Celui-ci n'avait jamais rêvé pareil succès, et il en arrivait à penser que M. Jaeger pourrait bien, en fin de compte, avoir fait une excellente affaire. En attendant que ce point fût élucidé, il importait de remettre les quarante et un florins à leur légitime propriétaire, mais Ilia Brusch fut dans l'impossibilité de s'acquitter de ce devoir. M. Jaeger avait, en effet, quitté discrètement la barge, en prévenant son compagnon, par un mot laissé en évidence, que celui-ci n'eût pas à l'attendre pour le souper et qu'il reviendrait seulement assez tard dans la soirée.
Ilia Brusch trouva fort naturel que M. Jaeger voulût profiter de cette occasion de visiter une ville qui fut pendant cinquante ans le siège de la diète impériale. Peut-être, aurait-il éprouvé moins de satisfaction et plus de surprise, s'il avait su à quelles occupations se livrait alors son passager, et s'il en avait connu la véritable personnalité.
«M. Jaeger, 45, Leipzigerstrasse, Vienne», avait docilement écrit Ilia Brusch sous la dictée du nouveau venu. Mais celui-ci eût été fort embarrassé si le pêcheur s'était montré plus curieux, et si, reprenant pour son compte une requête dont il venait d'apprécier le désagrément, il avait, à l'exemple de l'indiscret pandore, demandé à M. Jaeger de lui montrer ses papiers.

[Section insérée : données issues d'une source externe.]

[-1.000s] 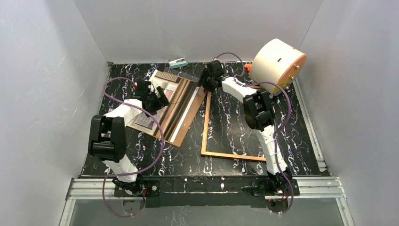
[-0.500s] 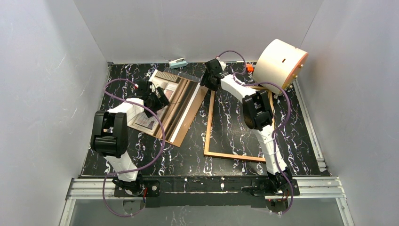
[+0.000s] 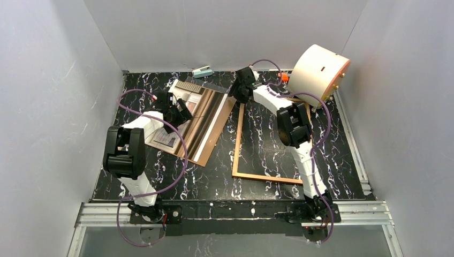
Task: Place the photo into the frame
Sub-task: Pick up the photo frame item at the center of the board.
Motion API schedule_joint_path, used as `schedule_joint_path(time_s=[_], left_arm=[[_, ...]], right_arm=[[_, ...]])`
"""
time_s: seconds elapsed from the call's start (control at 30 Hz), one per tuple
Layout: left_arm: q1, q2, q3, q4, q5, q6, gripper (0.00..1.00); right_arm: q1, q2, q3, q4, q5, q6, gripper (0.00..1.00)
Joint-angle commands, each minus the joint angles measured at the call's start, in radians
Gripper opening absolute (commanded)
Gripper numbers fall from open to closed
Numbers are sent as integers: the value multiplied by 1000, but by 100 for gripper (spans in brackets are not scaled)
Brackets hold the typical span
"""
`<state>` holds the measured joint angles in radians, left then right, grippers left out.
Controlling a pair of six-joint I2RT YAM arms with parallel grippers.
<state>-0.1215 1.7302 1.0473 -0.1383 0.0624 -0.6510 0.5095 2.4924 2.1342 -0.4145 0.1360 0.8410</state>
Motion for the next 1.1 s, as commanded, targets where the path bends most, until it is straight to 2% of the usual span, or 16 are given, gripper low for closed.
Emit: schedule_joint_path(time_s=[0.0, 0.33, 0.5, 0.6, 0.77, 0.9, 1.07], left_arm=[[5, 12, 39, -37, -29, 8, 87], [5, 75, 76, -106, -41, 37, 75], [5, 93, 81, -139, -81, 53, 73], [5, 99, 87, -157, -97, 58, 73], [5, 99, 87, -173, -116, 68, 72], [5, 104, 82, -173, -108, 67, 72], [5, 102, 80, -172, -104, 68, 72]], right_arm=[[-18, -52, -143, 138, -126, 51, 57], [-36, -163, -320, 359, -273, 76, 34], [-37, -183, -344, 401, -293, 73, 31], [-36, -186, -340, 390, -257, 51, 34], [-36, -136, -256, 316, -80, -28, 52], [-36, -81, -208, 294, -5, -63, 55], [-35, -51, -179, 288, 3, -53, 56]])
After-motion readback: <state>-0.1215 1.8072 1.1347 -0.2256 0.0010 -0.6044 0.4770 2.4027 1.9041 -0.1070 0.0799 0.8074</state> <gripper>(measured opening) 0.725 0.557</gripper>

Ilia Brusch négligea cette précaution, dont la légitimité lui avait cependant été démontrée, et cette négligence devait avoir pour lui de terribles résultats.

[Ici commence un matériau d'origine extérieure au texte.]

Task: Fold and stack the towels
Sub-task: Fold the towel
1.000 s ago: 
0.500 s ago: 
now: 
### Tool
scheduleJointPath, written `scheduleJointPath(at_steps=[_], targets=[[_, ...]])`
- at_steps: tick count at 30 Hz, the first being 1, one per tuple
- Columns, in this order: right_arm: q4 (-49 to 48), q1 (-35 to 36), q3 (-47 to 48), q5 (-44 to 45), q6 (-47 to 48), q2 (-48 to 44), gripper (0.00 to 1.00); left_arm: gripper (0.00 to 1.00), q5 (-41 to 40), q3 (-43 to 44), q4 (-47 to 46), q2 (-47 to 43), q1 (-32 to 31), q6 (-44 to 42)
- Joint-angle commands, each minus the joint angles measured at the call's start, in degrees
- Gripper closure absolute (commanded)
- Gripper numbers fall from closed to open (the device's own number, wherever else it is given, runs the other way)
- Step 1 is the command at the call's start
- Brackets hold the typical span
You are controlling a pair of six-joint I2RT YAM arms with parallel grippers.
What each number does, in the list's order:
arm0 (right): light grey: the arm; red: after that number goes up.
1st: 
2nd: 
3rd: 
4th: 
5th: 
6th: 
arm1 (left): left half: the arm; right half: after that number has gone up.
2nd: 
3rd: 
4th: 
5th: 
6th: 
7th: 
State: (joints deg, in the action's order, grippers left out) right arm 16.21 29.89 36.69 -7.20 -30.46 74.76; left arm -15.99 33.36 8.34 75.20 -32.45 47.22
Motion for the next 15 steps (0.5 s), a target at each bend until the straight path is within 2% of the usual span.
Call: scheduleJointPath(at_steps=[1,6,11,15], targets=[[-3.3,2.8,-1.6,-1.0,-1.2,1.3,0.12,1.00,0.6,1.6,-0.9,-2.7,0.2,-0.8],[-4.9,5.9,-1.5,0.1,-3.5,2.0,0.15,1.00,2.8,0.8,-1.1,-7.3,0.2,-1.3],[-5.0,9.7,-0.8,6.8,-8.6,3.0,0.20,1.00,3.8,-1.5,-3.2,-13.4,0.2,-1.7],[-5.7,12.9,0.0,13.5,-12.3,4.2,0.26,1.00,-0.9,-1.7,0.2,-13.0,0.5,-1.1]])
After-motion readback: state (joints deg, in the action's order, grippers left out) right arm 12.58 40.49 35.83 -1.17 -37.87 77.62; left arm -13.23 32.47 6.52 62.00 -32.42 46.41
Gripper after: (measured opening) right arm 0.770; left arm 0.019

Quel nom le gendarme allemand avait lu sur le passeport que lui présentait M. Jaeger, nul ne le sait; mais, si ce nom était bien exactement celui du véritable propriétaire du passeport, le gendarme n'avait pu en lire un autre que celui de Karl Dragoch.
Le passionné amateur de pêche et le chef de la police danubienne ne faisaient, en effet, qu'une seule et unique personne. Résolu à s'introduire, coûte que coûte, dans l'embarcation d'Ilia Brusch, Karl Dragoch, prévoyant la possibilité d'une invincible résistance, avait dressé ses batteries en conséquence. L'intervention du gendarme était préparée, et la scène truquée comme une scène de théâtre. L'événement démontrait que Karl Dragoch avait frappé juste, puisque Ilia Brusch considérait maintenant comme une heureuse chance d'avoir, au milieu des dangers qui lui étaient révélés, ce protecteur dont il ne pouvait contester la puissance.
Le succès était même si complet que Dragoch en était troublé. Pourquoi, après tout, Ilia Brusch avait-il montré tant d'émotion devant l'injonction du gendarme? Pourquoi avait-il une telle crainte de voir se rééditer une aventure de ce genre, qu'il sacrifiait à cette crainte l'amour--dont la violence avait bien aussi, d'ailleurs, quelque chose d'excessif--qu'il proclamait avoir pour la solitude? Un honnête homme, que diable! n'a pas à redouter si fort une comparution devant un commissaire de police. Le pis qui puisse en résulter, c'est un retard de quelques heures, de quelques jours à la rigueur, et quand on n'est pas pressé... Il est vrai qu'Ilia Brusch était pressé, ce qui ne laissait pas de donner aussi à réfléchir.
Défiant par nature, comme tout bon policier, Karl Dragoch réfléchissait. Mais il avait aussi trop de bon sens pour se laisser égarer par des particularités fugitives, dont l'explication était probablement des plus simples. Il enregistra donc purement et simplement ces petites remarques dans sa mémoire, et appliqua les ressources de son esprit à la solution du problème, plus sérieux celui-là, qu'il s'était posé.
Le projet que Karl Dragoch avait mis à exécution, en s'imposant à Ilia Brusch à titre de passager, n'était pas né tout armé dans son cerveau. Le véritable auteur en était Michael Michaelovitch, qui, d'ailleurs, ne s'en doutait guère. Quand ce Serbe facétieux avait plaisamment insinué, au _Rendez-vous des Pêcheurs_, que le lauréat de la Ligue Danubienne pourrait bien être, au choix, soit le malfaiteur poursuivi, soit le policier poursuivant, Karl Dragoch avait accordé une sérieuse attention à ces propos émis à la légère. Certes, il ne les avait pas pris au pied de la lettre.